According to the present invention, it is possible to obtain a wide range of pressure pulsation reduction effects in a piping flow path in which the pressure pulsation frequency of a centrifugal pump or the like that performs rotation speed controlled rotation changes. Moreover, the pressure pulsation reducing device of the present invention does not create resistance to the wiring.

In addition, since the resonant chamber is installed as a dual-vehicle pipe for all piping channels, the structure is compact and simple, and the rigidity is improved. The resonance frequency can be easily changed using the handle, and
It also has the effect of being able to visualize the resonant frequency set by an externally installed indicator.
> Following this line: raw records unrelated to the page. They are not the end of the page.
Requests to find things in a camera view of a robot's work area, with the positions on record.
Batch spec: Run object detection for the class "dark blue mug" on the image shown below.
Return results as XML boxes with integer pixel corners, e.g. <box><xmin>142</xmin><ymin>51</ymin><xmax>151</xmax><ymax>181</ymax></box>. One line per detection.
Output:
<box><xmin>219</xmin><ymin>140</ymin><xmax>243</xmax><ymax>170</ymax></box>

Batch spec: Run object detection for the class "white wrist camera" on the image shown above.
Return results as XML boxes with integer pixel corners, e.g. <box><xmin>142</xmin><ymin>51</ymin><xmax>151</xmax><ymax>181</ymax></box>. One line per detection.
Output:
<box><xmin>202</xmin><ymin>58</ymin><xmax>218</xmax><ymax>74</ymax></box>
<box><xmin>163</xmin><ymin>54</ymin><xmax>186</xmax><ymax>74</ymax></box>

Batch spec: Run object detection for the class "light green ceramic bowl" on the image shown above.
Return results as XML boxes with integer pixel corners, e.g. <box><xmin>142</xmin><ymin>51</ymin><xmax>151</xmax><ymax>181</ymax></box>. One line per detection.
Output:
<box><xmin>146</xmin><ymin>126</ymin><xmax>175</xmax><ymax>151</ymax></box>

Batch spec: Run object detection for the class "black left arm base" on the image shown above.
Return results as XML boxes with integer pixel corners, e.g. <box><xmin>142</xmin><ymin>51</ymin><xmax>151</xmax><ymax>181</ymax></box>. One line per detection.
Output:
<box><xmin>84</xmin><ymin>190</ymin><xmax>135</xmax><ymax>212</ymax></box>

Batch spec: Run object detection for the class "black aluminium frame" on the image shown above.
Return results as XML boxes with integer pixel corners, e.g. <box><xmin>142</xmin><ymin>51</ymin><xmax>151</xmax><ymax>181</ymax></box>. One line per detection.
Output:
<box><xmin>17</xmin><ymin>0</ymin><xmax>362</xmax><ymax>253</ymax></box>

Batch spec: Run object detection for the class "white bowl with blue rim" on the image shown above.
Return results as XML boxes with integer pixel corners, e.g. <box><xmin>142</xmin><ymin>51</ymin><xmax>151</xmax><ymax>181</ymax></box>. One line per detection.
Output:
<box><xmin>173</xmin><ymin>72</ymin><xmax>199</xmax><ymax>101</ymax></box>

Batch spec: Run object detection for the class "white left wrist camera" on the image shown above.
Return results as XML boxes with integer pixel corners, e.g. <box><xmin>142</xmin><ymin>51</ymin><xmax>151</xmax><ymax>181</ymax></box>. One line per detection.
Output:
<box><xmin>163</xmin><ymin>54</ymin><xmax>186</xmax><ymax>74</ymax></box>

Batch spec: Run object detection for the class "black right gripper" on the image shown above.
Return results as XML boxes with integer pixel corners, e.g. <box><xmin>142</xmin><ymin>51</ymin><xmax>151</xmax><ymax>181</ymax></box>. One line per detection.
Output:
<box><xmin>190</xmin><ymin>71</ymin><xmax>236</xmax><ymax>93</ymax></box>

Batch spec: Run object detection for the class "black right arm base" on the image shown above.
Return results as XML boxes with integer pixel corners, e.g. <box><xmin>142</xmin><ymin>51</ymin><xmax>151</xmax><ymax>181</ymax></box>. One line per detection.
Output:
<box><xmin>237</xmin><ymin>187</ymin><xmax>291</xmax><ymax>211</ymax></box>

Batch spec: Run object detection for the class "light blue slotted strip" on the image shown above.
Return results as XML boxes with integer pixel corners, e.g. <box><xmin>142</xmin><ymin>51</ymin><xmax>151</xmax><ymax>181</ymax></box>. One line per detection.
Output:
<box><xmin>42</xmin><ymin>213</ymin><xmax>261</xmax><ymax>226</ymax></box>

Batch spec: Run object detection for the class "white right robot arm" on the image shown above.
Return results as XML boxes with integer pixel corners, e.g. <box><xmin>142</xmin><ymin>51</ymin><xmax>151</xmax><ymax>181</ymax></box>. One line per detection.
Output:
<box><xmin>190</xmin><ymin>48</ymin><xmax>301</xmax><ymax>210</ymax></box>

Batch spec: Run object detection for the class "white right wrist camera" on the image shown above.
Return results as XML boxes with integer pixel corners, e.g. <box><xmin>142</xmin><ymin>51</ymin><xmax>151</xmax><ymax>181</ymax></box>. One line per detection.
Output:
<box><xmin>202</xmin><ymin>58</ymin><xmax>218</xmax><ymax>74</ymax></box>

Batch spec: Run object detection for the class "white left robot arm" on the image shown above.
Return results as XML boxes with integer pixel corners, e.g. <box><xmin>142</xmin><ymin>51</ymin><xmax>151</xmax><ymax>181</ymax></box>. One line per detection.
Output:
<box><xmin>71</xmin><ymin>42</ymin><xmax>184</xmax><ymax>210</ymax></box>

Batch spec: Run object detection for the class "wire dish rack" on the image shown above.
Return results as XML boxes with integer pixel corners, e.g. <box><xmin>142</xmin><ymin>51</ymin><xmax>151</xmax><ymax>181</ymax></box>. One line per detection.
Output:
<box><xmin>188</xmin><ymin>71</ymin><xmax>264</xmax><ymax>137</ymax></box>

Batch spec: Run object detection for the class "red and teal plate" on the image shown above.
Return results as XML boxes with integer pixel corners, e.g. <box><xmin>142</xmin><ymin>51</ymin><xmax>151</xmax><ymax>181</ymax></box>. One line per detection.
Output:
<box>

[Brief explanation of the drawing]

Figure 1 is a cross-sectional view of a resonant frequency variable type pressure pulsation reduction device for liquid piping, Figure 2 is a view taken along the line A-A in Figure 1, and Figures 3 and 4 are FIG. 5 is a longitudinal cross-sectional view of a pressure pulsation reduction device for a variable resonance frequency type liquid pipe of a large diameter pipe. l...Piping flow path, 2...Resonance chamber, 3...Outer cylinder pipe,
4... Resonance conduction section, 4'... Resonance chamber passage, 5... Stem, 6... Stem case, 7... Shaft sealing mechanism, 8...
...Indicator, 9...Indicator scale, 1
0... Partition plate, 11... Handle, 12... Air vent valve, 13... Drain plug, 1.4-° drain valve. Figure 1 Figure 2 Roka 3 Figure 4

Claims (1)

[Claims] 1. A resonance chamber is entirely formed on the outer periphery of a piping flow path of a piping system, a passage is provided to connect the flow passage and the resonance chamber, and the area of the passage is varied to suppress the resonance of the resonance chamber. A pressure pulsation reducing device characterized by comprising a resonance control section for controlling. 2. The resonance control section includes a stem that forms the passageway into a tapered hole, has a tapered surface that fits into the tapered hole, and is movable in the axial direction of the tapered hole. A pressure pulsation reducing device according to claim 1, characterized in that: 3. The stem extends outside through the resonance chamber, and the stem of the penetrating portion and the wall of the resonance chamber are screwed together to enable axial movement. Pressure pulsation reducing device as described in Section 3. 4. Providing a handle at the end of the stem extending outside the resonance chamber to move the stem in the axial direction.
A pressure pulsation reducing device according to claim 3, characterized in that: 5. The pressure pulsation reducing device according to claim 4, wherein an indicator is attached to the stem to indicate the value of the resonance frequency depending on the amount of axial movement of the stem.